Aleksandr Nikolaevich Garkavets (; ; October 19, 1947-) is a Soviet, Ukrainian, and Kazakhstani linguist, philologist, and Turkologist. He is best known for his work on the Kipchak languages, both modern and historical. Much of the focus of his work has been on the Armeno-Kipchak language, Cuman language, Crimean Tatar language, and Urum language.

Biography 
Garkavets was born on October 19, 1947, in the village of Svitlyi Luch, in the Starobesheve Raion, of Donetsk Oblast in the Ukrainian Soviet Socialist Republic.

Garkavets studied at the National University of Kharkiv in the department of Ukrainian language and literature, graduating in 1970. After graduation, he worked at the newspaper Sotsialistychna Kharkivshchyna and then at the National University of Kharkiv press.
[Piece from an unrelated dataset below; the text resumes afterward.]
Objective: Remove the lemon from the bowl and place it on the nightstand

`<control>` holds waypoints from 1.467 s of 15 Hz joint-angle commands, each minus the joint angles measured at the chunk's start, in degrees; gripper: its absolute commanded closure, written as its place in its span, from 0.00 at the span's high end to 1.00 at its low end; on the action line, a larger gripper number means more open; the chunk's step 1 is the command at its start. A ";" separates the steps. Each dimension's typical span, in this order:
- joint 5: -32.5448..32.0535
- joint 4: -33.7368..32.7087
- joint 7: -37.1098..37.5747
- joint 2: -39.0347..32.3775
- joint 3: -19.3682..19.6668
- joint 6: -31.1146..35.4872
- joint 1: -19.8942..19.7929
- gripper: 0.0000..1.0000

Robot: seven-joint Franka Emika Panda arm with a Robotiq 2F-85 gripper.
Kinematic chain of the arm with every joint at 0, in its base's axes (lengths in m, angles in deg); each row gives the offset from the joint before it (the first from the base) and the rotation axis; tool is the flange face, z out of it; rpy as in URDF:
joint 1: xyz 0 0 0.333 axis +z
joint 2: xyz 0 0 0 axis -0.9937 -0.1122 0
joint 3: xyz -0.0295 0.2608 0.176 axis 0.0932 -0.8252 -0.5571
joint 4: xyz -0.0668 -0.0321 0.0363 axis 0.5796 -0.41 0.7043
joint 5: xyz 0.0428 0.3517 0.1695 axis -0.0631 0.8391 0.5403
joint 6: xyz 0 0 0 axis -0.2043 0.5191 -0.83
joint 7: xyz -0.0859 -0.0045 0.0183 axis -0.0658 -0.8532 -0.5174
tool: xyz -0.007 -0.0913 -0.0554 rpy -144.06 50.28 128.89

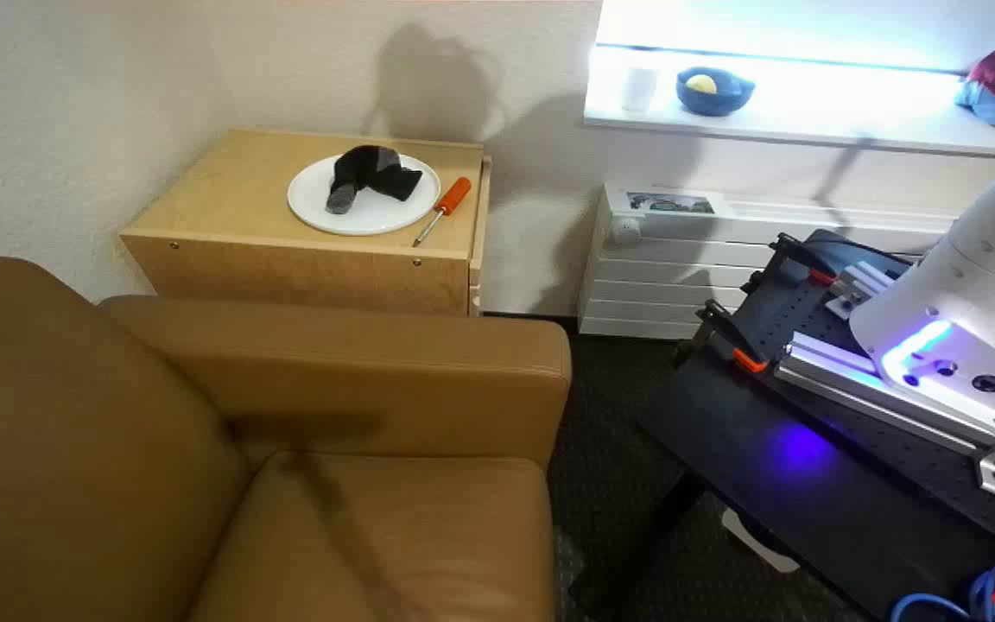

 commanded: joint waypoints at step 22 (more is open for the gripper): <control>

He entered graduate school in 1972 at the Institute of Oriental Studies of the Russian Academy of Sciences and the Institute of Linguistics of the Russian Academy of Sciences. In 1975 he defended his PhD dissertation on Kipchak monuments written in the Armenian script in Kamianets-Podilskyi. In 1987, he received a Doctor of Philology in Turkic languages for his work on Armeno-Kipchak and Urum materials.

In 1989, the Crimean Tatars were permitted to return their homeland. In preparation for their return, Garkavets prepared a number of manuals on the Crimean Tatar language, as well as a Crimean Tatar-Russian dictionary, at the request of the Ministry of Education and Science of Ukraine.

From 1988 onward, Garkevets worked primarily in the Kazakh Soviet Socialist Republic, later Kazakhstan. From 1988 to 1992 he served as the chair of the Department of Russian Language and Sociolinguistics at the Institute of Linguistics at the Kazakhstan Academy of Sciences. In 1989 he founded the Almaty Ukrainian Cultural Center.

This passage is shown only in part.